California environmental bureaucrats are putting an end to this practice, because it violates “water discharge laws.” Lincoln High School cheerleaders had scheduled a car wash in the parking lot of Hoover Middle School to raise money for a national competition next year in April. But they were instead paid a visit by the San Jose Environmental Services Department a couple days before the car wash.
The Communications Manager for the department Jennie Loft stated to the Mercury News, “Anything that is not storm water or rain water is considered a pollutant. If it goes into a storm drain, that pollutant will harm wildlife and habitats in the creeks. Water goes directly from the storm drains into our creeks.”

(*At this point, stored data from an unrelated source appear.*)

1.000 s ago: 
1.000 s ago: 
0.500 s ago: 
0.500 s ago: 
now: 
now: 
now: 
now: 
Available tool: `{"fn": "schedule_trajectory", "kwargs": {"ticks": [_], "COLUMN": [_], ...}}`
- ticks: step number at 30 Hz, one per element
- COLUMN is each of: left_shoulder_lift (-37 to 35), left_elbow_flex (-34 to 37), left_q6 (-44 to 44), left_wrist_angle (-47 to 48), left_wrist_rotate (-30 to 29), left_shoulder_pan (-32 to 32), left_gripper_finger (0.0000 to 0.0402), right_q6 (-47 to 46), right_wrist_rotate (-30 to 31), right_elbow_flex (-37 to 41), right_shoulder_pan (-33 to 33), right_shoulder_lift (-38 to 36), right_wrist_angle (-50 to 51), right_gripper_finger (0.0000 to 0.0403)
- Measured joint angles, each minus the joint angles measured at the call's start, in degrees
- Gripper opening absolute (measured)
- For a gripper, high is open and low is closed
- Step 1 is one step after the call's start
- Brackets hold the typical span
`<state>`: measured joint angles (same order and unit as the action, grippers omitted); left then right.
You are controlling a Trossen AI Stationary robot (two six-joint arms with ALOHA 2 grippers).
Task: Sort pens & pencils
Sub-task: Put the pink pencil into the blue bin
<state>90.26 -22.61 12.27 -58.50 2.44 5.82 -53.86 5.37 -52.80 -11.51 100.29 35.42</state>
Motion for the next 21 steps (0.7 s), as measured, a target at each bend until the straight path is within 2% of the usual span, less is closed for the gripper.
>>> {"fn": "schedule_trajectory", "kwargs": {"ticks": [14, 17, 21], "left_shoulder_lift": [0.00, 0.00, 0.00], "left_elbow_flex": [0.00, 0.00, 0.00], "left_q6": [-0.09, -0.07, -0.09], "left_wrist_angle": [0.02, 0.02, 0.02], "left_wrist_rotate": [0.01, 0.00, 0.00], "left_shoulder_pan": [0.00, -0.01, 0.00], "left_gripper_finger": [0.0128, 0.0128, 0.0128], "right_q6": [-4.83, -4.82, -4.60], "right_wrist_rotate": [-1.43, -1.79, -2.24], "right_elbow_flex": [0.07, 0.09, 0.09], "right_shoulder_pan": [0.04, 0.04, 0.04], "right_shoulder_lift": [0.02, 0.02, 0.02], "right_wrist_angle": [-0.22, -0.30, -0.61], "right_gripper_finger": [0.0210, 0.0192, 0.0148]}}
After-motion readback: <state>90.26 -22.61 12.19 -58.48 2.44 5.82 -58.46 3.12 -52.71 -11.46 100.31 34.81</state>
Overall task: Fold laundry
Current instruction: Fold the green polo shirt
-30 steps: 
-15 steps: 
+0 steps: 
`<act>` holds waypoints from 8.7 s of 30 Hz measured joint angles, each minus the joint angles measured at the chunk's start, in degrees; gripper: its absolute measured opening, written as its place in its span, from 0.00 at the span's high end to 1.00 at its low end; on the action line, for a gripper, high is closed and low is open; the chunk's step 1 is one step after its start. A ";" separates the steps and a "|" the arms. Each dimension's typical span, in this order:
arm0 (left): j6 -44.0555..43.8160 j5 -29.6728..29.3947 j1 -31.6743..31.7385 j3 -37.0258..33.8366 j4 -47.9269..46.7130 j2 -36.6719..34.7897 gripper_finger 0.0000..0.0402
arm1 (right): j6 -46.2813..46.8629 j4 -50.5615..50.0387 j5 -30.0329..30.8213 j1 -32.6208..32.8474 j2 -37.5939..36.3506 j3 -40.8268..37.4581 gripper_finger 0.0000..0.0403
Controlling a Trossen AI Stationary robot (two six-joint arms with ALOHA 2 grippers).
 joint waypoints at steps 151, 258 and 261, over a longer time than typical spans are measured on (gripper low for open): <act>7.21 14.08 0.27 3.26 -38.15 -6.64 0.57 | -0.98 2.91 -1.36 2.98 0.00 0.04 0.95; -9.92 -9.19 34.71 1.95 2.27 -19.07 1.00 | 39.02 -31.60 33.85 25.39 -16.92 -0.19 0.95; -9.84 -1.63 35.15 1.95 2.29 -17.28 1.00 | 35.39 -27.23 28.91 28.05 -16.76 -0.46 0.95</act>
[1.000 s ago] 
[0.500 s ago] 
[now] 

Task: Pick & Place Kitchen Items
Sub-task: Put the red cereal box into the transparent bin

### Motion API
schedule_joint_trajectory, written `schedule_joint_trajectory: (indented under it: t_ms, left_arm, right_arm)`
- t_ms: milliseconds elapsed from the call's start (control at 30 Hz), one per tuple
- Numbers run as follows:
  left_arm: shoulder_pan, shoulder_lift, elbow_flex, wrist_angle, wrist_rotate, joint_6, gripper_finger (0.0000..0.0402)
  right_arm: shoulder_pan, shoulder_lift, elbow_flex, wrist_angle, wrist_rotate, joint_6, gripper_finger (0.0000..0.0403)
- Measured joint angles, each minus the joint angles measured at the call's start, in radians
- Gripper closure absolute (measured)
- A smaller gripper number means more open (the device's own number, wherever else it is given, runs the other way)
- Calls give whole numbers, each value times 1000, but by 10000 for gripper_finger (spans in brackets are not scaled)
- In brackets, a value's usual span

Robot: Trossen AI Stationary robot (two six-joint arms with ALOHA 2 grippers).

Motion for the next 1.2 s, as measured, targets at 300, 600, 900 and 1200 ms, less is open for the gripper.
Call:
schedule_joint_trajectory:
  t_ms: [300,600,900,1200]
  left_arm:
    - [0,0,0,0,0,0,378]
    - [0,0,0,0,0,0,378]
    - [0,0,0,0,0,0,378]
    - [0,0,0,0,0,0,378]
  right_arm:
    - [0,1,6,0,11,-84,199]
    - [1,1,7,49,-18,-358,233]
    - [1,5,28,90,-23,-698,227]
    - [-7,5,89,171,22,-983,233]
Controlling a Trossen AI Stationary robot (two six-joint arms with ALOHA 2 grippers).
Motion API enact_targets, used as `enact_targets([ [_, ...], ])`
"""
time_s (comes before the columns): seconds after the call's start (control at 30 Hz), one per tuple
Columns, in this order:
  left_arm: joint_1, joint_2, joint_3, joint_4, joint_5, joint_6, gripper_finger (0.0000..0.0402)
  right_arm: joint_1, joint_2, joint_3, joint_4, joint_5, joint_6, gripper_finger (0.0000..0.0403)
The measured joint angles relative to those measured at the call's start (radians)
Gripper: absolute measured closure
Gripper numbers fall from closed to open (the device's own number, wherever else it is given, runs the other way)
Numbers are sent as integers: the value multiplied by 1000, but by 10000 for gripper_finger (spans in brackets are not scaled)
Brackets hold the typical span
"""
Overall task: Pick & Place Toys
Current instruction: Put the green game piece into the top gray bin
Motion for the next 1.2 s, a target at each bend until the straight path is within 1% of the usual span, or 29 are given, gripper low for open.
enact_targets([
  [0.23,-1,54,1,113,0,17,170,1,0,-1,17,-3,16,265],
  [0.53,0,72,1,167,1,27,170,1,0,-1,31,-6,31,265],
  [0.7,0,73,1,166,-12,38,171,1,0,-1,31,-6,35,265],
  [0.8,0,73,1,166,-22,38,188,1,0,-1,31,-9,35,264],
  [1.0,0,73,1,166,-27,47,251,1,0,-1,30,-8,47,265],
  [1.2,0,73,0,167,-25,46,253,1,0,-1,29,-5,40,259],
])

The Mercury News reported the environmental department’s guidelines for car washes:
Conduct car washing over gravel, grassy area, or other earthen areas if possible. Ensure that wash water (soapy or not) does not run into a street, gutter, or storm drain. Wash water from paved areas should be collected and diverted either into the sanitary sewer system or a landscaped area. Use different methods to protect the storm drain system. For example, block a storm drain on the parking lot used as a car wash zone, use a sump pump or wet/dry Shop-Vac to collect the wash water and pump it out to the sanitary sewer system. Ensure no soap stains remain on the ground. For groups still wanting to do car washes, there is waterless car wash equipment, but it’s expensive. A simple one online from ecotouch.net is $499 with one gallon of wash concentrate another $159. Loft said the same restrictions on washing cars that apply to school groups also apply to individuals. “What most people should do if washing their cars at home is park it on the lawn so the water is diverted into landscape,” she said. “Or go to a designated neighborhood car wash, so it doesn’t go into the storm drain.” She suggested that anyone seeing a car wash draining into a storm drain can call the phone number stenciled on storm drains and, “We’d be happy to talk with them.”
So they can’t even do a car wash anymore to raise money. Unless they want to save up and spend $700 on waterless car wash equipment. And how would they raise that money? I guess there’s always the lemonade stand option. Actually, that’s outlawed too, since they’d have to apply and pay for a business license.